#### Required action
What you return should match every record exactly, with the images removed.

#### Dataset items
------------------------------------------------

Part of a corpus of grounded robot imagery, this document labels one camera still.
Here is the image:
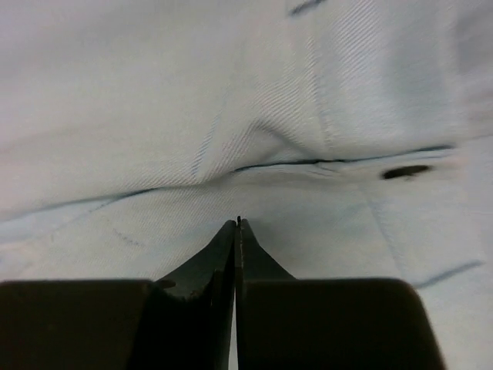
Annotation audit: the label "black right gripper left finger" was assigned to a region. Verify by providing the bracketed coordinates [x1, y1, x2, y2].
[1, 220, 236, 369]

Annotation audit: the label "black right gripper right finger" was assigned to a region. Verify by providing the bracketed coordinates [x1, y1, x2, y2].
[235, 219, 445, 369]

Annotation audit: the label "light blue trousers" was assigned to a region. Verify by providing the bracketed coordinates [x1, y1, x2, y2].
[1, 1, 492, 369]

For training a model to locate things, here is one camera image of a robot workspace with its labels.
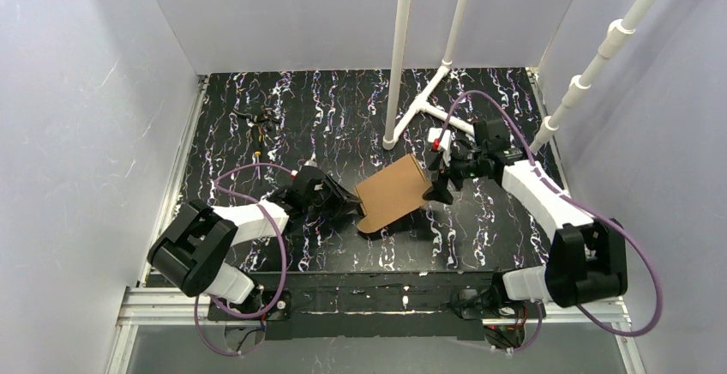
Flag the purple cable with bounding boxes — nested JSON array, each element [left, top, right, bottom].
[[437, 90, 664, 354], [193, 162, 299, 359]]

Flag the black pliers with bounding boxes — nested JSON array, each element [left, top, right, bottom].
[[231, 107, 282, 131]]

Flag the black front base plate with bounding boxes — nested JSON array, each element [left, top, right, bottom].
[[233, 271, 546, 341]]

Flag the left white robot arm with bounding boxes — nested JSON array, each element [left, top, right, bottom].
[[147, 165, 361, 305]]

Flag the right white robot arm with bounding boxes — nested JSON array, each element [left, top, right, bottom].
[[423, 120, 628, 307]]

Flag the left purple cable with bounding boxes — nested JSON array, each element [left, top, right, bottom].
[[193, 162, 299, 359]]

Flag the brown cardboard box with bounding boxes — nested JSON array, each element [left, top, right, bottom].
[[355, 154, 430, 234]]

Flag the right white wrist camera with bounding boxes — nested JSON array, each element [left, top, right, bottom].
[[427, 128, 453, 166]]

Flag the white PVC pipe frame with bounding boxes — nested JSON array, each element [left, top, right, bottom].
[[382, 0, 479, 151]]

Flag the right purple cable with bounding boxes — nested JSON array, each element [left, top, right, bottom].
[[437, 90, 664, 354]]

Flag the yellow black screwdriver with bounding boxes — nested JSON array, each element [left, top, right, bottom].
[[252, 126, 264, 184]]

------------------------------------------------

#### Answer to this task
Part of a corpus of grounded robot imagery, this document labels one camera still.
Here is the image:
Annotation audit: the label "black right gripper left finger" was assigned to a region. Verify by providing the bracketed coordinates [x1, y1, x2, y2].
[1, 220, 236, 369]

Annotation audit: the label "black right gripper right finger" was assigned to a region. Verify by providing the bracketed coordinates [x1, y1, x2, y2].
[235, 219, 445, 369]

Annotation audit: the label "light blue trousers" was assigned to a region. Verify by providing the bracketed coordinates [x1, y1, x2, y2].
[1, 1, 492, 369]

For training a model to locate things, here is one camera image of a robot workspace with its labels.
Flag the purple cable with bounding boxes — nested JSON array, each element [left, top, right, bottom].
[[437, 90, 664, 354], [193, 162, 299, 359]]

Flag the black pliers with bounding boxes — nested JSON array, each element [left, top, right, bottom].
[[231, 107, 282, 131]]

Flag the black front base plate with bounding boxes — nested JSON array, each element [left, top, right, bottom].
[[233, 271, 546, 341]]

Flag the left white robot arm with bounding boxes — nested JSON array, each element [left, top, right, bottom].
[[147, 165, 361, 305]]

Flag the right white robot arm with bounding boxes — nested JSON array, each element [left, top, right, bottom].
[[423, 120, 628, 307]]

Flag the left purple cable with bounding boxes — nested JSON array, each element [left, top, right, bottom].
[[193, 162, 299, 359]]

Flag the brown cardboard box with bounding boxes — nested JSON array, each element [left, top, right, bottom].
[[355, 154, 430, 234]]

Flag the right white wrist camera with bounding boxes — nested JSON array, each element [left, top, right, bottom].
[[427, 128, 453, 166]]

Flag the white PVC pipe frame with bounding boxes — nested JSON array, each element [left, top, right, bottom].
[[382, 0, 479, 151]]

Flag the right purple cable with bounding boxes — nested JSON array, each element [left, top, right, bottom].
[[437, 90, 664, 354]]

Flag the yellow black screwdriver with bounding boxes — nested JSON array, each element [left, top, right, bottom].
[[252, 126, 264, 184]]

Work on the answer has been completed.